Central Finance approach - challenges
From a business perspective there is a challenge around how to justify the additional cost associated with a central finance approach. The additional cost is associated with the fact that there will be two systems running to reflect financial transactions rather than a single one. This means that for a period of time it is necessary to maintain and support both legacy and new central finance system.
The central finance system will be running on SAP HANA, so the license uplift will already have been incurred before existing systems and hardware are decommissioned. This cost needs to be weighed against the benefits of the transparency of having financials in a single location and the risk mitigation associated with the gradual upgrade to S/4 HANA functionality. The business case therefore has to be carefully weighed.
Many of the IT benefits of moving to SAP S/4 HANA are associated with the smaller footprint that comes from removing aggregate tables. For this reason, the business case associated with a central finance migration should rely more heavily on business benefits rather than cost reductions in IT; see “SAP S/4HANA – which business users have the most to gain” by Mark Chalfen for some ideas for the business benefits case: (http://www.bluefinsolutions.com/blogs/mark-chalfen/march-2015/sap-s-4hana-which-business-users-have-the-most-t).
There are additional challenges to adopting central finance though.
As well as continued maintenance on the central finance system and the source systems; a number of other components are necessary; including the SLT server which is best hosted on a separate instance, as well as associated updates to the source systems. These include installing data replication components at the technical level, but also a number of functional level upgrades. Whilst SAP argues that the impact on source systems is “minimal”, a number of SAP notes need to be imported into the source systems in order to allow documents to be replicated from source to target. If all source systems are on recent releases and support packs are up to date then this shouldn’t be a challenge, but if not there are can be a large number of dependencies. This can quickly lead to a situation where source systems will need to be comprehensively regression tested adding cost and risk to the project.
There is a need for a capability to be build in the SLT server. This is relatively straightforward and should be absorbed into the existing BASIS provider, but further competence in Master Data Governance (MDG) must also be built, both technical and from a business perspective. This is a great opportunity to address a common weakness in master data in the organisation, but it has to be seen as part of the programme – if the mappings in MDG are tacked on as an afterthought there is a risk that benefits will not be achieved.
Architectural concern on the central finance approach
It moves away from the ideal of a single source of truth. Financial statements could in theory be drawn up in one of two locations either in the source systems or in the central finance system. If financial statements are drawn up from the source systems potentially the outcome of allocations or reconciliations performed in the central system need to be passed back into the source systems.

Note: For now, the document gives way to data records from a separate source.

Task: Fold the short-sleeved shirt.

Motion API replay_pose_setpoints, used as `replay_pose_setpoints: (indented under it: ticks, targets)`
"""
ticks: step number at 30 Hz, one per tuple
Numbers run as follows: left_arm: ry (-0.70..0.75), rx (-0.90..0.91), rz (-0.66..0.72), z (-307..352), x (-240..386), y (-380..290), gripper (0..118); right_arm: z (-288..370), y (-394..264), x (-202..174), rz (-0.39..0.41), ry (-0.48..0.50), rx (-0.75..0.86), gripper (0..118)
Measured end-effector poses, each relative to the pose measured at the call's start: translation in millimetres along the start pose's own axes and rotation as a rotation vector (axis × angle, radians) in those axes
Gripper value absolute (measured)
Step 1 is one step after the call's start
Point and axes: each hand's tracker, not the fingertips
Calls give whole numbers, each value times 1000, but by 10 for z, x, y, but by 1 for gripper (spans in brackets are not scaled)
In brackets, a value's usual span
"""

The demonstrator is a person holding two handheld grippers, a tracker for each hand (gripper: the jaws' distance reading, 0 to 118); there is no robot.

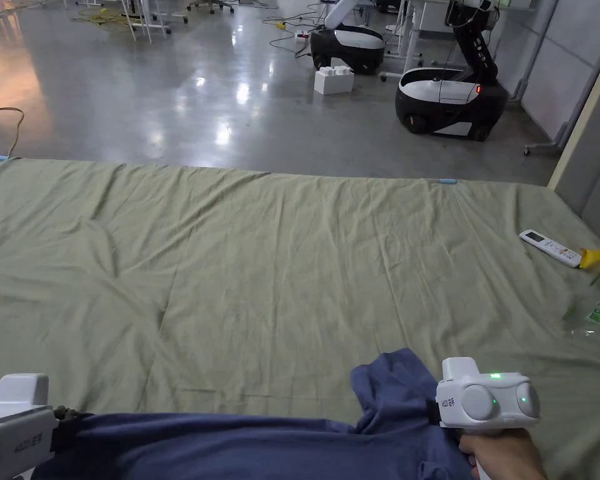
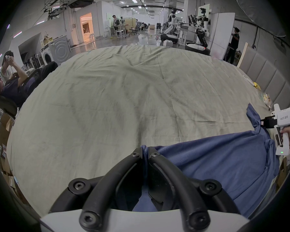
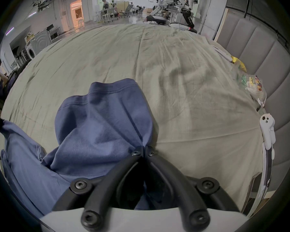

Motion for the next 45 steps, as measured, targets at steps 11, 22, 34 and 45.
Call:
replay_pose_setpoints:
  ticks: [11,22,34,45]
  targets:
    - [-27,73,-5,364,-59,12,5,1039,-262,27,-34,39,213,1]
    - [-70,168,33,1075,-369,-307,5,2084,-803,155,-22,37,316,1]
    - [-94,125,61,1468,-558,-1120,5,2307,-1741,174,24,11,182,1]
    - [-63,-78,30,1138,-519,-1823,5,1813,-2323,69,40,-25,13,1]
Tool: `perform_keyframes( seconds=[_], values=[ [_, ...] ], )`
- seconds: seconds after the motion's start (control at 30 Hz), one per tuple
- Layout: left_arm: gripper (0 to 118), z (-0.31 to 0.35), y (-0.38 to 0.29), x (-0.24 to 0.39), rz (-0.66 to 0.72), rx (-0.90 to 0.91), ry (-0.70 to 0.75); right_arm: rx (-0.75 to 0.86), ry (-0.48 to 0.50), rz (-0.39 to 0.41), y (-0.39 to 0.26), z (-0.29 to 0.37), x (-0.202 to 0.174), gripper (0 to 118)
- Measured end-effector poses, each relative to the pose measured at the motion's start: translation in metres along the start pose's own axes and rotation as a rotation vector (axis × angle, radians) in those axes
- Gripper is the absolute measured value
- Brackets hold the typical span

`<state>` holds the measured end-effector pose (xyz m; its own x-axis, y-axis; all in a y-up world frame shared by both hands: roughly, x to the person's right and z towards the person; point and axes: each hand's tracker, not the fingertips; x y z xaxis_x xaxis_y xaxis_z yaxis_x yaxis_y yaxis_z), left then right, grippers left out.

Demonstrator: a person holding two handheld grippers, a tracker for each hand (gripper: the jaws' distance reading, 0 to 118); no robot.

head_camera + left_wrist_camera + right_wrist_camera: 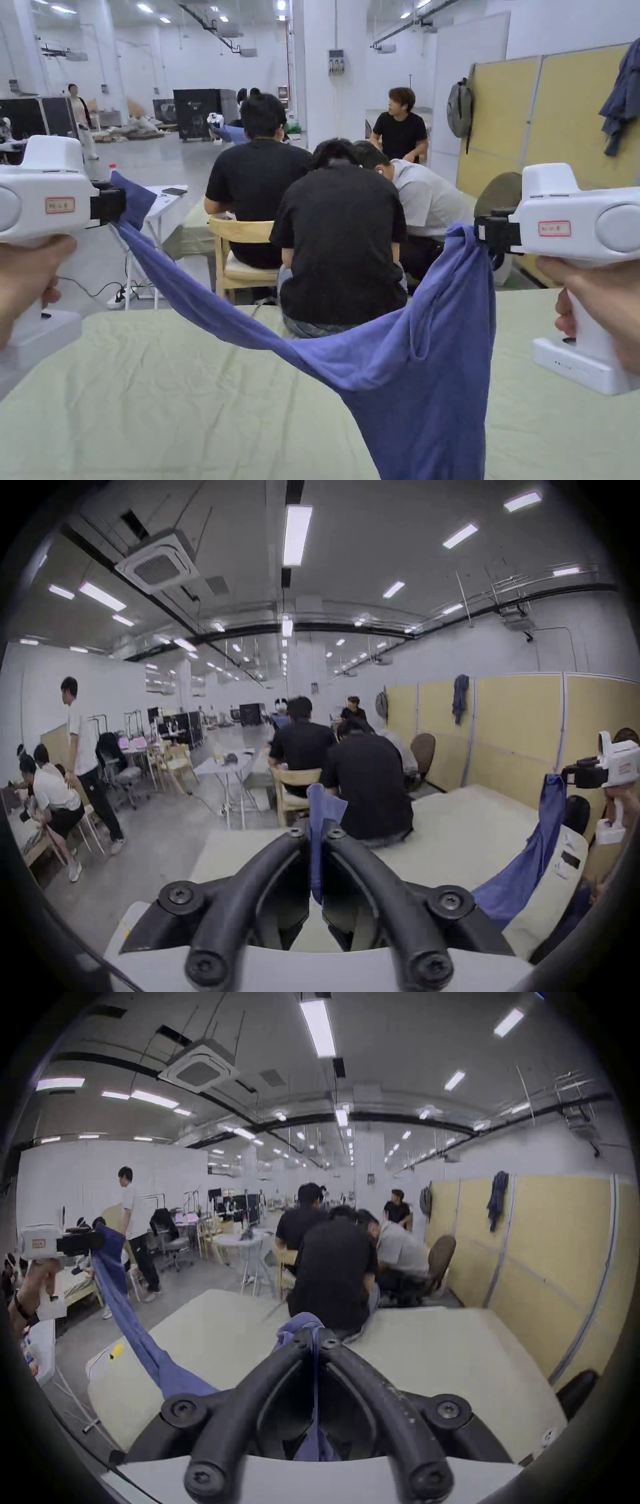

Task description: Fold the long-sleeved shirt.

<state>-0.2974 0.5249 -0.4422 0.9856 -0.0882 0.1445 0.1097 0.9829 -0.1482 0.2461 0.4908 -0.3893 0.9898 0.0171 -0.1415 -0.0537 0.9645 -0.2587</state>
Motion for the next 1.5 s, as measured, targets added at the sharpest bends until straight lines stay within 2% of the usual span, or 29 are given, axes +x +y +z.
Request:
perform_keyframes(
  seconds=[0.07,0.33,0.47,0.73,1.13,1.33,1.5],
  values=[
    [4,0.001,0.021,-0.005,-0.004,0.021,0.02,0.043,-0.035,0.023,0.031,0.004,0.002,3],
    [4,0.016,0.088,-0.008,0.03,0.104,0.068,0.135,-0.086,-0.001,0.143,0.023,0.016,3],
    [4,0.005,0.108,-0.021,0.043,0.111,0.084,0.157,-0.132,0.007,0.173,0.028,0.024,2],
    [4,-0.029,0.111,-0.031,0.059,0.097,0.078,0.11,-0.17,0.024,0.176,0.001,0.035,2],
    [4,-0.106,0.105,-0.04,0.05,0.054,0.083,0.078,-0.176,0.058,0.187,-0.087,0.034,2],
    [4,-0.15,0.107,-0.043,0.049,0.052,0.093,0.081,-0.178,0.007,0.195,-0.134,0.045,2],
    [4,-0.189,0.103,-0.041,0.021,0.036,0.094,0.068,-0.19,0.018,0.192,-0.173,0.051,2]
  ],
)
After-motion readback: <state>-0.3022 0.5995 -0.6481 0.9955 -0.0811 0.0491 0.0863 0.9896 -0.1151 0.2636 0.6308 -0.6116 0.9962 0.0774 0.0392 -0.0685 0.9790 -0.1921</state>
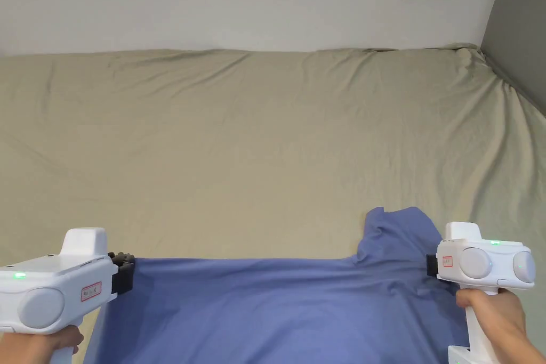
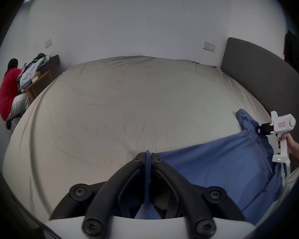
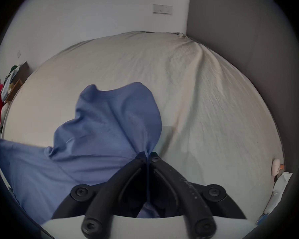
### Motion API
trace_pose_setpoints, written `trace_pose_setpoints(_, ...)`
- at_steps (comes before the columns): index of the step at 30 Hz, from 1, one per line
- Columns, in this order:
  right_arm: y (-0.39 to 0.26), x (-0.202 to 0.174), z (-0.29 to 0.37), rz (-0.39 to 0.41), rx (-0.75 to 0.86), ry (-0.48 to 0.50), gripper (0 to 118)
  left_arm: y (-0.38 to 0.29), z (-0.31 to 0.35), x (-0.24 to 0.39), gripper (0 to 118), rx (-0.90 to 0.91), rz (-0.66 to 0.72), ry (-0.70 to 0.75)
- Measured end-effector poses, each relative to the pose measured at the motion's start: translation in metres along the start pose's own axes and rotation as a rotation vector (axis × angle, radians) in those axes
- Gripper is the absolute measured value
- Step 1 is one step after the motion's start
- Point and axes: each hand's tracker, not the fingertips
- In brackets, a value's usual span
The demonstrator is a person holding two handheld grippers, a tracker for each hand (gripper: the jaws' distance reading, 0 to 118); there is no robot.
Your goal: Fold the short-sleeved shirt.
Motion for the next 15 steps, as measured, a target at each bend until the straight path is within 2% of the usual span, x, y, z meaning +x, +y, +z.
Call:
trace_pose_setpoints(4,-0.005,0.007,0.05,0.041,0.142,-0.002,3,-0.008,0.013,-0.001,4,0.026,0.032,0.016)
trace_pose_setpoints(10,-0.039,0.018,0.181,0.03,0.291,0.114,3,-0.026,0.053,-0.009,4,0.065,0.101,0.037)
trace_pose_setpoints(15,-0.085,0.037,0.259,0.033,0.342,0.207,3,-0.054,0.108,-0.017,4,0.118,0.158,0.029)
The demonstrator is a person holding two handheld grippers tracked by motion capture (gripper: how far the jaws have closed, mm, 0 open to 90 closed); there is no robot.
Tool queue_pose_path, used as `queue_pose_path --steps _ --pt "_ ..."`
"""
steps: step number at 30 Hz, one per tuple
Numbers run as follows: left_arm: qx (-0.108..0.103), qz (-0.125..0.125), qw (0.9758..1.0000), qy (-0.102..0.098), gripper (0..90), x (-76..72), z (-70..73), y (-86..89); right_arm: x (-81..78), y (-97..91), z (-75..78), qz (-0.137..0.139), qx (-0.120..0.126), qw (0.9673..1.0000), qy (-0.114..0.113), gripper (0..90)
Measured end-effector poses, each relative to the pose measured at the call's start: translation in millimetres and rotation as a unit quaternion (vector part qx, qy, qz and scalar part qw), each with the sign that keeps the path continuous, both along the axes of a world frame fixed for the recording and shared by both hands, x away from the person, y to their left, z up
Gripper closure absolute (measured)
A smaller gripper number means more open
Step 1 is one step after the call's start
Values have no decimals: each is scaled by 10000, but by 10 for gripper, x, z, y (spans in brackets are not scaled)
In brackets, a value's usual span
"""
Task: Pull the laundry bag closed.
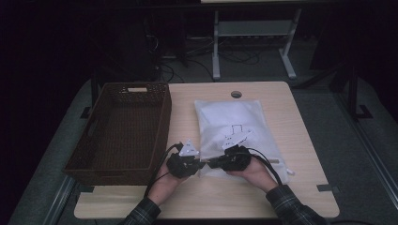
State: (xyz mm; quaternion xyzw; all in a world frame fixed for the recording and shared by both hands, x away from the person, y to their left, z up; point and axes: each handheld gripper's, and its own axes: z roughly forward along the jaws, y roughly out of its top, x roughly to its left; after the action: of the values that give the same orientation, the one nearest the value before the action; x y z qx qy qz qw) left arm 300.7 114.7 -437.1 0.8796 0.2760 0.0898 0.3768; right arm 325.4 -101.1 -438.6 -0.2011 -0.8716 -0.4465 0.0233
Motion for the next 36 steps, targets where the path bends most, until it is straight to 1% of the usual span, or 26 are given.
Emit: queue_pose_path --steps 6,9,11,15,19,24,26,29,32,33,34,36 --pt "38 48 10000 -3 829 -9 -3 -10 -30 20 3 -97 -138 9998 -137 863" --pt "19 64 10000 31 833 -6 -3 -7 -32 21 -2 -148 -190 9995 -186 864" --pt "36 88 9999 41 836 -7 -5 -9 -34 20 -10 -180 -214 9994 -196 864" --pt "22 137 9999 67 843 -7 -2 -8 -38 27 -12 -213 -242 9992 -219 865" --pt "-11 197 9998 100 847 -6 0 -5 -35 32 -28 -302 -307 9987 -255 866" --pt "-40 237 9996 136 848 -4 -1 -3 -30 20 -41 -343 -305 9986 -252 866" --pt "-57 262 9995 141 848 -3 2 4 -29 19 -47 -394 -380 9981 -297 866" --pt "-55 274 9995 149 849 -1 1 10 -17 -8 -61 -431 -358 9980 -282 866" --pt "-17 286 9995 135 849 -4 1 0 -23 -8 -60 -455 -388 9978 -284 866" --pt "-12 311 9994 128 849 -4 3 8 -22 -10 -62 -478 -422 9975 -316 866" --pt "-44 334 9993 149 849 0 3 21 -20 -15 -65 -534 -467 9969 -331 866" --pt "-95 369 9991 194 849 9 2 44 -3 -50 -75 -583 -440 9969 -295 866"
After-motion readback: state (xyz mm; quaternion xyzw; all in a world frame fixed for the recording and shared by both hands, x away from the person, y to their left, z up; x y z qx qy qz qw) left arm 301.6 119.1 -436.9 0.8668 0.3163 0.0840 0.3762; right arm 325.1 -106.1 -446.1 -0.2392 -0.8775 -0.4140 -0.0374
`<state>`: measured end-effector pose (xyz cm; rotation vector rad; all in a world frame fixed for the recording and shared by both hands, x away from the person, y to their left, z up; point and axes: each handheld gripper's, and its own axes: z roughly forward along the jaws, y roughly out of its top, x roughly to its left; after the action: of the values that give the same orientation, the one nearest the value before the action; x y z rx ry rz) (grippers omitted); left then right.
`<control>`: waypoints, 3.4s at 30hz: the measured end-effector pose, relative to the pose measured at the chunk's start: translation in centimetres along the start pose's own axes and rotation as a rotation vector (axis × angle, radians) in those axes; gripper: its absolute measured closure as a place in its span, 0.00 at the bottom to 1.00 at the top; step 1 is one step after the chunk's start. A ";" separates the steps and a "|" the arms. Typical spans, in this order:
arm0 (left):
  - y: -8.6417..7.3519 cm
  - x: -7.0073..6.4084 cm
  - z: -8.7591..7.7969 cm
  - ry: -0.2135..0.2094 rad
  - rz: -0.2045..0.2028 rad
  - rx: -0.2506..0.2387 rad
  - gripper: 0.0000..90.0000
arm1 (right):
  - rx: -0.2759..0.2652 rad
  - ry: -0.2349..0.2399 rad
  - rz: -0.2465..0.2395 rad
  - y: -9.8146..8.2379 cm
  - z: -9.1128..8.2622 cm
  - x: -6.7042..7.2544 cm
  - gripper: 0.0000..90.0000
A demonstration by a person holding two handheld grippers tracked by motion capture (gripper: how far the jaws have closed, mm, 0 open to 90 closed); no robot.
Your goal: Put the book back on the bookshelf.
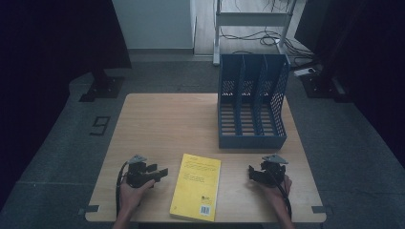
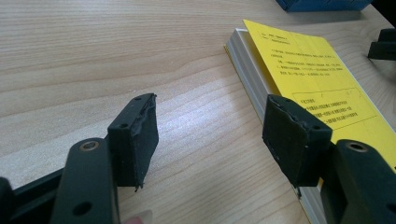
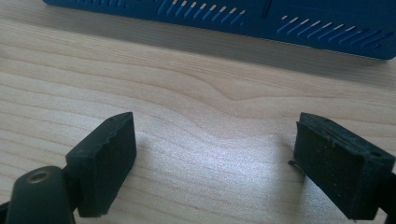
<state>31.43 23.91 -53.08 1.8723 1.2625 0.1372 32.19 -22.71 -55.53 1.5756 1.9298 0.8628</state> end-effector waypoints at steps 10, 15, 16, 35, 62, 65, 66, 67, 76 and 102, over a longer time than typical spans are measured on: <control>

If statements are derived from the central systems, the system of record may have changed, and in this case integration to consolidation systems may also need to change.
Central Finance represents an intriguing route to ERP system consolidation and migration to SAP S/4HANA at low risk. It delivers benefits throughout the project, however the devil is in the detail and the following items should be clearly addressed:
- Business case clearly balancing the cost of working in multiple systems against the benefits
- Budget for patching and regression testing source systems
- Clear Master Data Governance Strategy and capability plan
- Architectural and integration plan for the consolidated solution.
The Central Finance route won’t be for everyone, but in cases where an over-complex SAP estate exists on a variety of source versions, it may prove to be the most effective mechanism to generate some of the benefits of SAP S/4 HANA at an early stage, while (eventually) simplifying the overall estate.